Psicanalista discípulo de Freud (com quem acabaria por romper), Wilhelm Reich foi um heterodoxo e um pioneiro, que chamou a si a tarefa de desenvolver uma convergência entre o marxismo e a psicanálise. Não se tratou só de um contributo teórico ao pensamento crítico, mas sobretudo de incorporar na estratégia revolucionária a dimensão da sexualidade, do prazer e da felicidade. Tudo isto antes de Simone de Beauvoir ter escrito O Segundo Sexo e décadas antes do movimento estudantil dos anos 60 e da emergência dos feminismos da segunda vaga terem declarado que “o pessoal é político”.

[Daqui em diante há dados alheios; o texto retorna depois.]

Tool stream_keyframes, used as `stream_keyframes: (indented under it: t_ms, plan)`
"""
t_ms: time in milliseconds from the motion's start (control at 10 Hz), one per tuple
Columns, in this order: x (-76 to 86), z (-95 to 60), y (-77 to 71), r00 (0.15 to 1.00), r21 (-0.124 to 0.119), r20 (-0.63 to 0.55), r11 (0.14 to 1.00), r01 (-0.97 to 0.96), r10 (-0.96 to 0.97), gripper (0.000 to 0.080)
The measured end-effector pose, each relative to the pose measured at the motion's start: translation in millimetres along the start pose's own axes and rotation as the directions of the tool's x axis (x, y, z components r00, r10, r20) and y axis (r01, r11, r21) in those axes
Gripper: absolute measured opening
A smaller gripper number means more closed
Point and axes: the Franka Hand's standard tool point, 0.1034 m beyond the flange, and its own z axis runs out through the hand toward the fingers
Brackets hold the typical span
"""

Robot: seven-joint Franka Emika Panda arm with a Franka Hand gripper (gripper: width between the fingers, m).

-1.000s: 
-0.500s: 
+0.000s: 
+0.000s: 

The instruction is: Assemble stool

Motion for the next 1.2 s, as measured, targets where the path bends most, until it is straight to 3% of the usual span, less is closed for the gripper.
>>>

Reich foi influenciado pelas ideias de Alexandra Kollontai de que a revolução também deveria abarcar a sexualidade e pelas políticas por ela propostas e desenvolvidas nos primeiros anos do Estado soviético: legalização do divórcio, descriminalização do aborto e da homossexualidade, ‘liberdade sexual’, rutura com a ideia burguesa do casamento, defesa do poliamor e do amor-camaradagem.
Em Viena, ainda como colaborador próximo de Freud, Reich milita no Partido Social Democrata e dá aulas de educação sexual e consultas nos bairros operários onde vivenciou a miséria psíquica e sexual.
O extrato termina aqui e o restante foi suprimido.